The PLA was officially founded in 1927 under the Communist Party of China and largely resembled an insurgency. It had little access to advanced weapons and often relied on guerilla tactics to engage enemies. After the conclusion of World War II, the PLA fought Chiang Kai-Shek’s badly bruised National Army, finally forcing it out of the mainland in 1949 when it retreated to Taiwan. Shortly after in 1950, the PLA entered the Korean War, winning the support of the Soviet Union. Consequently, the Soviet Union provided the PLA with significant assistance in acquiring conventional weapons.

By 1960, Sino-Soviet tensions developed and the PLA failed to effectively manufacture indigenous weapons when the USSR terminated its aid. During this time, Chinese leader Mao Zedong adopted the “People’s War” doctrine, which promoted the utilization of irregular tactics to repel foreign invaders. Mao envisioned maximizing the utility of China’s large territory by initially avoiding confrontation with the invader, drawing them deep into the country. Afterwards, the PLA would harass supply lines and logistics hubs with small-scale yet frequent attacks. The level and intensity of the attacks would gradually grow until supply lines were cut off forcing the enemy to retreat and ultimately leave (Cliff, 2015, Ch 1).

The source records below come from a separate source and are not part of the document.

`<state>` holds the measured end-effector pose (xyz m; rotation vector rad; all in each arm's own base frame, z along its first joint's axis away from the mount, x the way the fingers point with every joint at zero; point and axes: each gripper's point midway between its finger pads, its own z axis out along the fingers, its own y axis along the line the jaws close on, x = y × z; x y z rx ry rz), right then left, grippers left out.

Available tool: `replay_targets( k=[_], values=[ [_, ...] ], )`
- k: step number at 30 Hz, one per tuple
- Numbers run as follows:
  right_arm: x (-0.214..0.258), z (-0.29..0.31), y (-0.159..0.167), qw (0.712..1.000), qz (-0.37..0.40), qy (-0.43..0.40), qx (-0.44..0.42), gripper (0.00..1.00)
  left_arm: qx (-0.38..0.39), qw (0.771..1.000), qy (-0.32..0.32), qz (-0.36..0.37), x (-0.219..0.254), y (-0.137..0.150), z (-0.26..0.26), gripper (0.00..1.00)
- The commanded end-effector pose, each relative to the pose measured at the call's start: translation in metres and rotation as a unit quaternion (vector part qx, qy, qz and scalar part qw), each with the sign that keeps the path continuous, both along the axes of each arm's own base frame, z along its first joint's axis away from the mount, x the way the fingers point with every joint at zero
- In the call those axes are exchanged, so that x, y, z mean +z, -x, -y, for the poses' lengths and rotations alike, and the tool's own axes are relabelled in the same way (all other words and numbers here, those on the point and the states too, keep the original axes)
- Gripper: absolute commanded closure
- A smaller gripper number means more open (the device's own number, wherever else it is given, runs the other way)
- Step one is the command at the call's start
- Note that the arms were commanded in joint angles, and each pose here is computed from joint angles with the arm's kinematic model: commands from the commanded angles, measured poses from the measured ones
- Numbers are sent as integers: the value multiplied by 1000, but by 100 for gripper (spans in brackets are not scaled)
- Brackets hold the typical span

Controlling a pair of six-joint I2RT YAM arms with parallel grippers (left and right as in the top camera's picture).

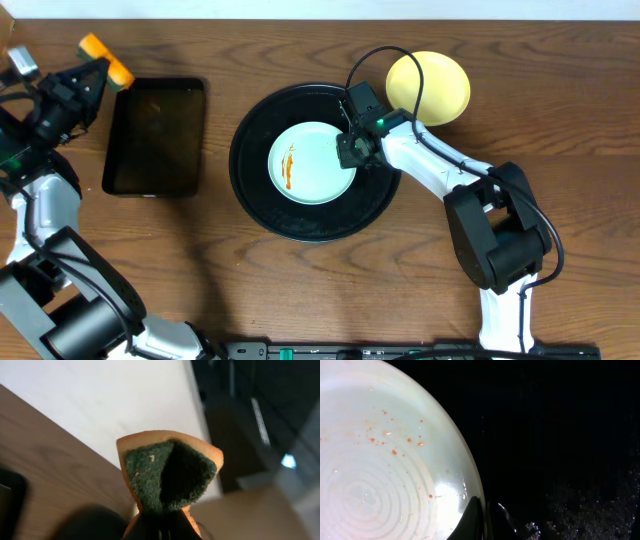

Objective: Clean dirty plates on tray and stack at the side
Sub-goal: 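Carry the sponge with the left gripper toward the green plate, then lower the sponge onto the green plate with the left gripper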

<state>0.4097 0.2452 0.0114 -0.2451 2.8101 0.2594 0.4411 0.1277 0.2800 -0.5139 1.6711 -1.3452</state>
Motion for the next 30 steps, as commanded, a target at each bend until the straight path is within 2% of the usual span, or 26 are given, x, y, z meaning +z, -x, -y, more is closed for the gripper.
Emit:
replay_targets(
  k=[1, 10, 13, 16, 19, 22, 27, 30],
  values=[
    [-8, -9, 12, 999, -26, -16, 9, 99, -110, 991, 63, -49, 7, 15, 43, 92],
    [-7, -16, 15, 999, -35, -36, 17, 99, -271, 961, 36, -43, 2, 15, 169, 93],
    [-7, -16, 16, 999, -35, -36, 17, 99, -276, 959, 35, -52, -5, 10, 196, 93],
    [-7, -13, 15, 999, -37, -34, 13, 99, -249, 965, 21, -79, -29, 1, 209, 93],
    [-8, -7, 13, 999, -41, -34, -1, 99, -180, 963, -18, -198, -93, -1, 215, 93],
    [-8, -6, 12, 999, -40, -34, -3, 99, -139, 924, -106, -339, -162, 30, 229, 93],
    [-7, -7, 10, 999, -36, -37, -3, 99, -182, 898, -207, -343, -184, 55, 269, 93],
    [-7, -7, 10, 999, -37, -36, -3, 99, -171, 884, -260, -349, -195, 61, 281, 93]
  ],
)
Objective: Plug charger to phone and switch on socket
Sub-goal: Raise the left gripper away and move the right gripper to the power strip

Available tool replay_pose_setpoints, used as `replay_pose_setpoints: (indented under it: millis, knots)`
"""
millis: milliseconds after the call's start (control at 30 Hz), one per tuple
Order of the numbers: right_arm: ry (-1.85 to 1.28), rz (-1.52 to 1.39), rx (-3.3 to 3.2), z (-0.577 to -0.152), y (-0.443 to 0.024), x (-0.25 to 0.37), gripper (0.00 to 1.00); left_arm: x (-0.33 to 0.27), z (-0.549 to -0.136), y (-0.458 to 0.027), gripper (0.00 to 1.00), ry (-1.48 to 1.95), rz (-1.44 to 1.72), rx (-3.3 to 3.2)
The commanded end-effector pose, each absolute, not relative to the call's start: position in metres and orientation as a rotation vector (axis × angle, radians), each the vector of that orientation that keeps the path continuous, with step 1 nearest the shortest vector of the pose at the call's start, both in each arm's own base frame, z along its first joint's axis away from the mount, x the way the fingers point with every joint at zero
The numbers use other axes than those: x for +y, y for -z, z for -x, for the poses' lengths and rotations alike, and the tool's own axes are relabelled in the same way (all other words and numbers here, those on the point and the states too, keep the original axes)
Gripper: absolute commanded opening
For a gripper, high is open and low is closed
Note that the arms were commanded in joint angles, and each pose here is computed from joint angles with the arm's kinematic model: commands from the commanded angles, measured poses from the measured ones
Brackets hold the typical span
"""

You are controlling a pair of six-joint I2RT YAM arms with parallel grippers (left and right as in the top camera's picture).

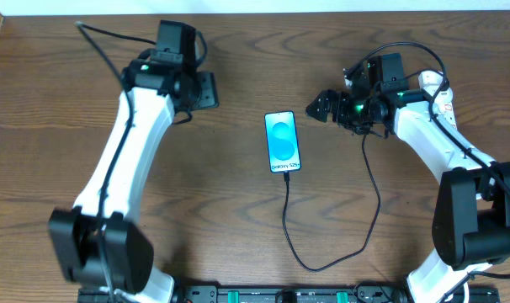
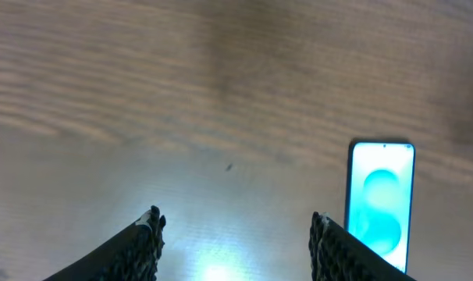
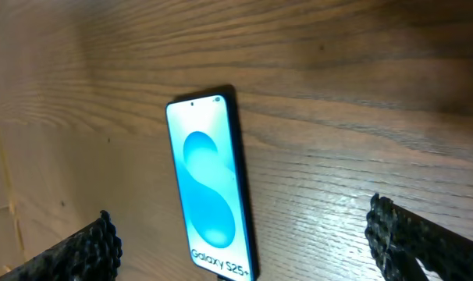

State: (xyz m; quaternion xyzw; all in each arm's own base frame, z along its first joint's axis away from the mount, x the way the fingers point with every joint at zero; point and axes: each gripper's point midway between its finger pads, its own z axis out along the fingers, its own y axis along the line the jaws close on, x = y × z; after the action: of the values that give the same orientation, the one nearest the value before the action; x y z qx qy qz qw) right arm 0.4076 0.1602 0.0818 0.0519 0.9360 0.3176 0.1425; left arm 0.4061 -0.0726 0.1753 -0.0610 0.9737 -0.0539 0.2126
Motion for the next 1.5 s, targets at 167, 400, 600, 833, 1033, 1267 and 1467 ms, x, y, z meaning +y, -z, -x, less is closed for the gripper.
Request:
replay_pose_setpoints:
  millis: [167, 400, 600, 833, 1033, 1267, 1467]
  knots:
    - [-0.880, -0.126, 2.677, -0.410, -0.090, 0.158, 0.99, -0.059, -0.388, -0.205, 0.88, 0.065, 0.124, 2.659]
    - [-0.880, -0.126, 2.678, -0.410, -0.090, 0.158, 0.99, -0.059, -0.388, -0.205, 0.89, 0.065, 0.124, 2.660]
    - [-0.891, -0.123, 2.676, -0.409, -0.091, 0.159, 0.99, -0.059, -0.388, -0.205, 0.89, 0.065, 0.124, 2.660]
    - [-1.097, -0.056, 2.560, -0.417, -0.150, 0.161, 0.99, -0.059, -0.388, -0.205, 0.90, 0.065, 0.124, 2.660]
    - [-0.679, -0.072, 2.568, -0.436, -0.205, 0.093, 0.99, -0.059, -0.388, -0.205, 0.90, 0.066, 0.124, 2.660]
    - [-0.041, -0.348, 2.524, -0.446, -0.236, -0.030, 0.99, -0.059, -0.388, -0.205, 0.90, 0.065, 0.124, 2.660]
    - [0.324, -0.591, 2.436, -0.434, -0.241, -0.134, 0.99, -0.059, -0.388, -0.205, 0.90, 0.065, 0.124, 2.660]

Under Deng Xiaoping’s leadership, the PLA remained poorly equipped with outdated 1950’s Soviet assets. During the era of economic reform beginning in 1978, the PLA was so underfunded that it regularly needed to supplement its budget by creating side companies.

This situation led to a disorganized and unfocused army that was crudely trained and composed of uneducated conscripts from mostly rural locations. Consequences of this neglect were apparent when China suffered 20,000 casualties in a one month-long campaign during its invasion of Vietnam in 1979 (Cliff, 2015, Ch 1).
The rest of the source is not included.